"A child's learning is the function more of the characteristics of his classmates than those of the teacher." James Coleman, 1972

Saturday, May 16, 2009

The "Pre-Brown" Quality of the Education Equality Project

In a display of moral blindness that ignorantly ignores the re-segregation of American schools while, yet, clamoring for the "No Excuses" apartheid chain gangs of KIPP, political relics like Gingrich, Sharpton, and Bloomberg are parading their tough guy solutions around Washington today in hopes a generating a grassroots movement for the corporate takeover of American schools. If anything could be more ridiculous, I can't think of it.

There was this reaction Thursday by Errol Louis in the New York Daily News:
Thursday, May 14th 2009, 2:08 PM
Fifty-five years after the Brown vs. Board of Education Supreme Court decision that struck down laws segregating public schools by race, there's intense pressure by local and federal authorities to close the persistent education gap between white students and their black and Latino counterparts.

The fight is about to shift into high gear, with the White House pledging $5 billion to turn around 5,000 failing schools and the Education Equality Project co-founded by the Rev. Al Sharpton and Schools Chancellor Joel Klein holding a rally in Washington this weekend framing the struggle to fix schools as a continuation of the civil rights movement.

It's a commendable goal that, I fear, will not be reached as long as we continue to ignore the 800-pound gorilla in the room: the entrenched segregation in housing and employment that leads, as day follows night, to concentrated poverty and separate-but-unequal test scores and dropout rates.

So long as we accept segregated cities, suburbs and workplaces as the natural order of things, there isn't much point in being surprised that barely half of all black and Latino kids graduate high school (compared with 78% of their white counterparts).

All available evidence shows that leaving black and brown families in isolated, impoverished neighborhoods creates a dense thicket of social problems - including educational failure - that resist easy solutions. That is why the struggle for civil rights was always understood to be a sprawling, multifront attack on laws, commercial practices and cultural attitudes.

But the broad movement of the past has been replaced by a relatively narrow education discussion in which the price of admission for those who want to be taken seriously is to say as little as possible about race, injustice or discrimination.

Leaders of the education equity fight end up going through mental and political contortions to argue that America can and must end one system of racial injustice - while leaving all others untouched, unchallenged and intact. There is no discussion, for instance, of the disgraceful residential segregation that leaves so many urban neighborhoods - including here in New York - virtually all-white or all-black.

You rarely hear about government agencies enforcing the fair housing laws or working to reduce employment discrimination. On the contrary, the Bloomberg administration continues to battle in court against the federal Justice Department, stubbornly defending the hiring practices that created New York's 92% white Fire Department.

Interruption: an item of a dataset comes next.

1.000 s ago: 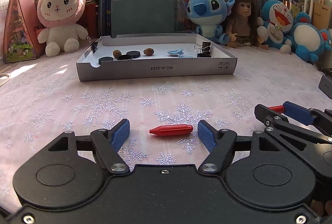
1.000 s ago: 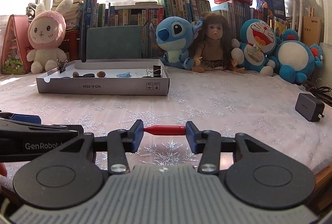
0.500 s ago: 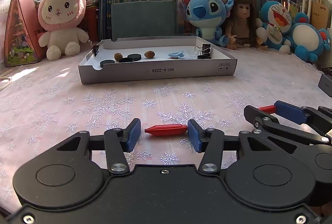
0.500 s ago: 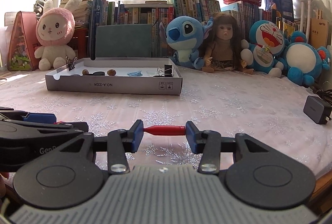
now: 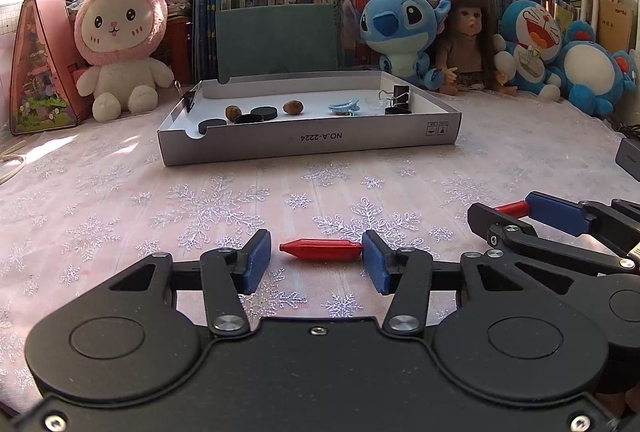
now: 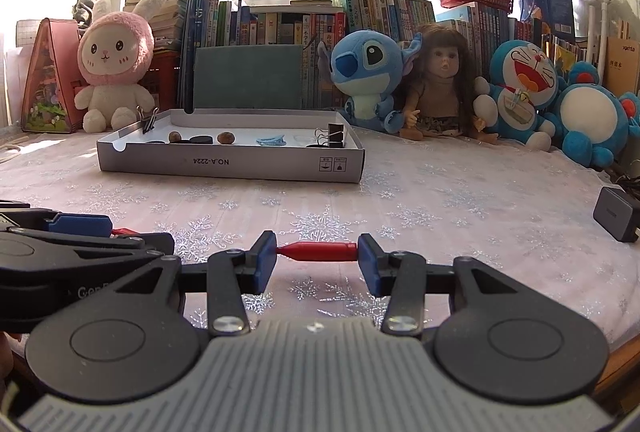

"America's thinking about education has taken on a strangely pre-Brown quality," writes Richard Kahlenberg, a fellow at the Century Foundation. "There exists a solid consensus among researchers that school segregation perpetuates failure, and an equally durable consensus among politicians and policymakers that nothing much can be done about it."

Another educational skeptic, James Forman Jr., son of the civil rights leader, says that we too often fixate on a model project like the Harlem Children's Zone or the KIPP charter schools while ignoring the question of whether there is even close to enough political will and money to take the models to scale.
"For too long, I am afraid, the answer has been to trumpet the success of a spectacular school or teacher and shout, 'No More Excuses,' or 'It's Being Done.' But that alone will not work," Forman writes in the current Boston Review. "There are more than 19 million low-income students in this country. That is the problem we have to solve."
I have the greatest personal respect, and highest hopes, for the efforts by Klein, Sharpton and the new education secretary, Arne Duncan, to improve public education. But they and the rest of us have to stop kidding ourselves about what it will take to end inequality in America.